The Breakfast Club (1985)

 


The Breakfast Club

It is a new year for me, 1985, and the first entry is “The Breakfast Club”.

In my youth, there was no way around “The Breakfast Club”. This was a movie everybody had watched, and everybody were referring too. In social circles, but also in media and in countless tv-series and movies. Of course I watched it too, but it took me a bit longer to recognize the significance of it than most. I guess I was not much of a rebellious youth at the time.
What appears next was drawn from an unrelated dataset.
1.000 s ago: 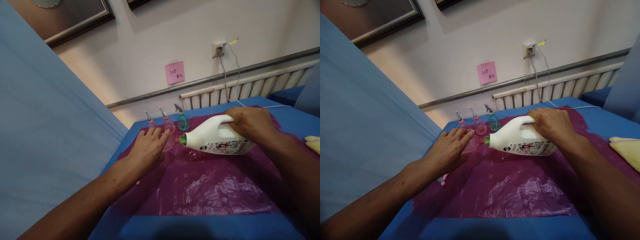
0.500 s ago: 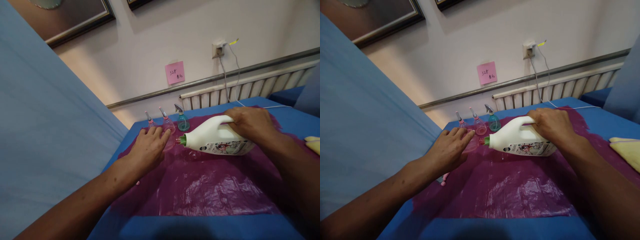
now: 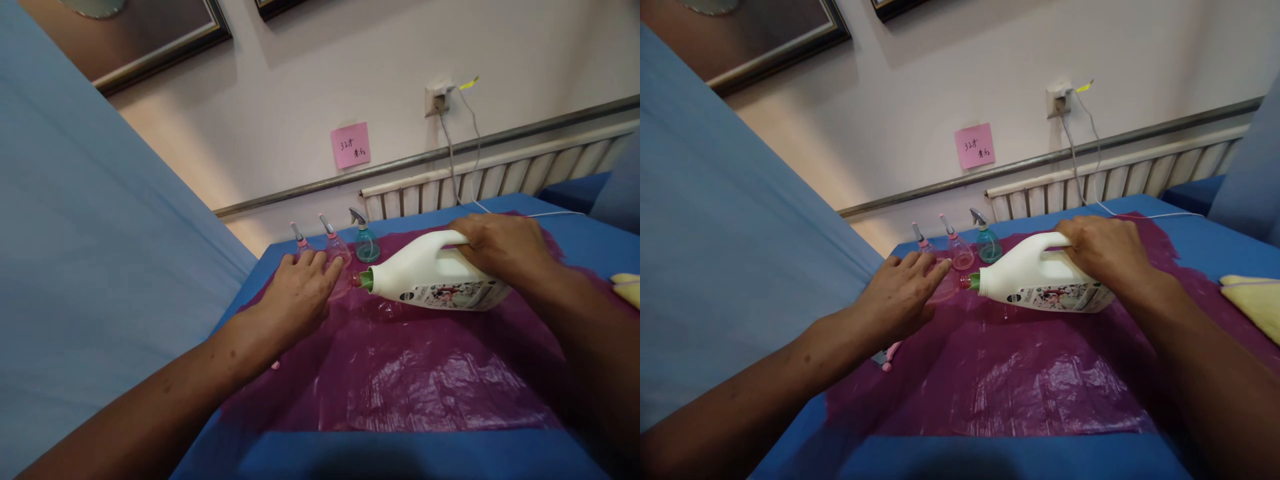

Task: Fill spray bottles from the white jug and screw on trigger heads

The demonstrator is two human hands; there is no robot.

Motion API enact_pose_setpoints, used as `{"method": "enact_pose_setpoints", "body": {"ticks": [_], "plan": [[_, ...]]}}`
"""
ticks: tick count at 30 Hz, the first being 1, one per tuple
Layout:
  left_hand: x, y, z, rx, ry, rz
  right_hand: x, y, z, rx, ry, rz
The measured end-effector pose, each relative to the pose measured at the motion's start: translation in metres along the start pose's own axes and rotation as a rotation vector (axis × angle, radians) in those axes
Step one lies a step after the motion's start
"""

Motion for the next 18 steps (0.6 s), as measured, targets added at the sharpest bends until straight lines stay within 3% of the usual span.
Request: {"method": "enact_pose_setpoints", "body": {"ticks": [18], "plan": [[-0.0011,0.0026,-0.0008,0.014,0.020,0.021,0.0035,-0.0005,0.0020,-0.011,-0.013,0.020]]}}
Point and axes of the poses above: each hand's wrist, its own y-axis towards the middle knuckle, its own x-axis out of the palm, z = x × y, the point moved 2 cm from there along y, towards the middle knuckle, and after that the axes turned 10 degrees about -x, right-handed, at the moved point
“The Breakfast Club” takes place in the course of a single Saturday and except for a few bookending scenes, takes place entirely inside a high school with only seven characters appearing. Five of these characters are high school students there for detention, each representing a different type in the school. There is the “Princess”, Claire (Molly Ringwald), the “Basket case”, Allison (Ally Sheedy), the “Athlete”, Andrew (Emilio Estevez), the “Brain”, Brian (Anthony Michael Hall) and the “Criminal”, John (Judd Nelson).
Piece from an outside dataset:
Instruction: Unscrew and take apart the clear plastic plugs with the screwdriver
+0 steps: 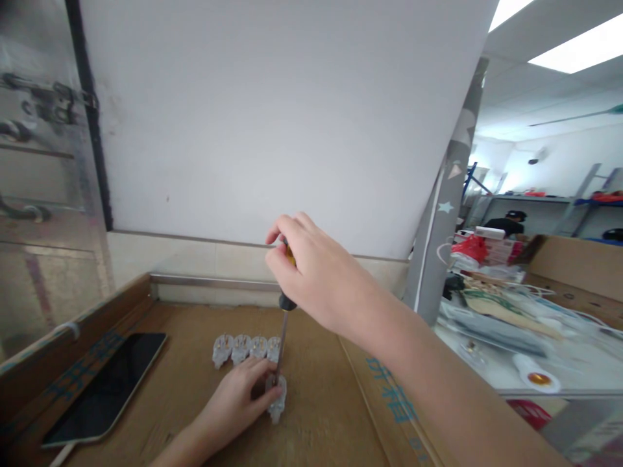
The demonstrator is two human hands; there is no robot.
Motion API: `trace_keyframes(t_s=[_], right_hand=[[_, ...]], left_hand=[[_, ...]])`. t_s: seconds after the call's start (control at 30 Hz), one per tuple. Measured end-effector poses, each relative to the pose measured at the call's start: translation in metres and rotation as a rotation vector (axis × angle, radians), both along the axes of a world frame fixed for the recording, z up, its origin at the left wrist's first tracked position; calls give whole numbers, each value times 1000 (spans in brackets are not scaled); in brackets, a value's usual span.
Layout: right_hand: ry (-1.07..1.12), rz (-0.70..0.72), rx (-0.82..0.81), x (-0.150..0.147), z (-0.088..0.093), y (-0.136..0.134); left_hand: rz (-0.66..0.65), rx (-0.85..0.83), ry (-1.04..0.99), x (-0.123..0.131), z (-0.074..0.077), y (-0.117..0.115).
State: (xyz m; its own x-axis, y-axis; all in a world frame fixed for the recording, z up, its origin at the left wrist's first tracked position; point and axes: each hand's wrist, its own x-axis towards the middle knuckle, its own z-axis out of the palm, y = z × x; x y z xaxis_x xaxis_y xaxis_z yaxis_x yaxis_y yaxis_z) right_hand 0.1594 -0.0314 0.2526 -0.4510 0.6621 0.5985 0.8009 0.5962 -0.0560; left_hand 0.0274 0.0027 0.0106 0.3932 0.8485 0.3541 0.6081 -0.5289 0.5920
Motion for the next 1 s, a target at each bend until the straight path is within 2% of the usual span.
trace_keyframes(t_s=[0.13,0.17,0.27,0.3,0.43,0.47,0.57,0.6,0.73,0.77,0.9,0.93,1.0], right_hand=[[-112,-205,108,-4,2,-5],[-112,-199,103,-5,3,-5],[-95,-60,28,-6,4,-6],[-113,-65,26,-6,4,-6],[-221,-275,151,-6,4,-9],[-210,-247,149,-6,4,-10],[-139,-32,50,-8,2,-11],[-138,-14,45,-9,1,-11],[-218,-185,220,-14,-3,-9],[-217,-190,224,-14,-4,-9],[-159,-84,47,-10,0,-11],[-172,-116,32,-9,1,-11],[-226,-269,69,-8,1,-12]], left_hand=[[3,7,9,1,0,0],[3,9,10,1,0,0],[-5,11,9,1,0,0],[-11,12,7,1,0,0],[-8,19,9,1,-1,1],[-3,17,9,1,-1,1],[-6,27,-4,1,-2,0],[-11,41,-6,1,-2,0],[-26,117,-11,1,-1,-2],[-24,129,-16,1,-1,-2],[-2,148,-12,1,-1,0],[1,147,-2,1,-1,1],[5,144,13,1,-1,1]])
The entire movie is about the interactions of these five teenagers during detention. It plays out as a “kammerspiel” (sorry could not find an English translation, look it up) in the Strindberg tradition, not unlike “12 Angry Men”. To begin with each character is their type, provoking each other by playing on their stereotypes. John manages to throw the discipline teacher, Richard Vernon (Paul Gleason) into a frenzy, he picks a fight with Andrew and is extremely provocative towards Claire, whom he seems to find a sadistic glee in getting flustered. Allison is plain weird and generally ignored and Brian, the geek, is simply discounted by the others.
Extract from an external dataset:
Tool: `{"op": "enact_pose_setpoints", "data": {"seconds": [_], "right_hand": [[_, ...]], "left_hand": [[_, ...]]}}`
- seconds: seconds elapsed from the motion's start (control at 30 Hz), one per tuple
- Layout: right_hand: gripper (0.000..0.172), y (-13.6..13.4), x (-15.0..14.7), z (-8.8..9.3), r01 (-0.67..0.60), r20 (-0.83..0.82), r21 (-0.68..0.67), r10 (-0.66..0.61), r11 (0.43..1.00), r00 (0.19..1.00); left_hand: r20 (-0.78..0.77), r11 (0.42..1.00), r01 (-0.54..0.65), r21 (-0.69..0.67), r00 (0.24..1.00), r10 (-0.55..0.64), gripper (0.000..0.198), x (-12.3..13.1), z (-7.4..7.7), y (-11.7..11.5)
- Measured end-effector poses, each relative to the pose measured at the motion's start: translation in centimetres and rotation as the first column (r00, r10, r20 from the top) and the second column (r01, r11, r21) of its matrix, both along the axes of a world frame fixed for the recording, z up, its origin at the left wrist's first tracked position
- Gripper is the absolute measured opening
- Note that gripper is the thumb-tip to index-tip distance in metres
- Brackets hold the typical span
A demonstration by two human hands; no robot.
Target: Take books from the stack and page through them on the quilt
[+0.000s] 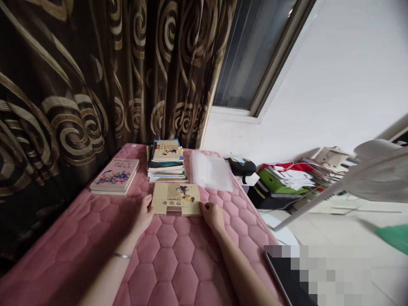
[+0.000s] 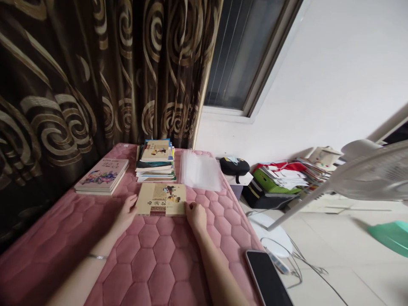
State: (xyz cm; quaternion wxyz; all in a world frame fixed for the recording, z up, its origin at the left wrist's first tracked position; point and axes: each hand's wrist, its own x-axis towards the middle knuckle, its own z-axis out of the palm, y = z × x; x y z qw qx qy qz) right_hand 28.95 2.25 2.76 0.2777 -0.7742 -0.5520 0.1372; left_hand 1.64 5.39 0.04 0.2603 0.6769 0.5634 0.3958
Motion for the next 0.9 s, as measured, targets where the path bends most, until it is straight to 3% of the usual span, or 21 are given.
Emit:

Something happens over the course of the movie. While their assignment of the day is to write an essay about how they see themselves, they actually learn things about each other that shatters their preconceptions. Each have their crosses to carry that seem invisible to others and each of them are a lot more than their stereotype. It is a process, but not a guided process. They fight, they shout, tease, mock, but they actually also listens, and that is the exciting thing. They all experience that when you start learning something about other people, it is very difficult to reduce them back to stereotypes.

Each character has a depth that we are unaware of going in and learning this depth, we the audience, are also listening and learning and getting an unexpected understanding of these young people. In hindsight we may think that their problems are predictable, but so what? To these children, they are deadly serious problems. It is why they are in detention, and they are uniquely able to mirror themselves in the issues the others are struggling with. They also realize that they can bond in unexpected ways. Their dance-off or their roaming through the school are good examples.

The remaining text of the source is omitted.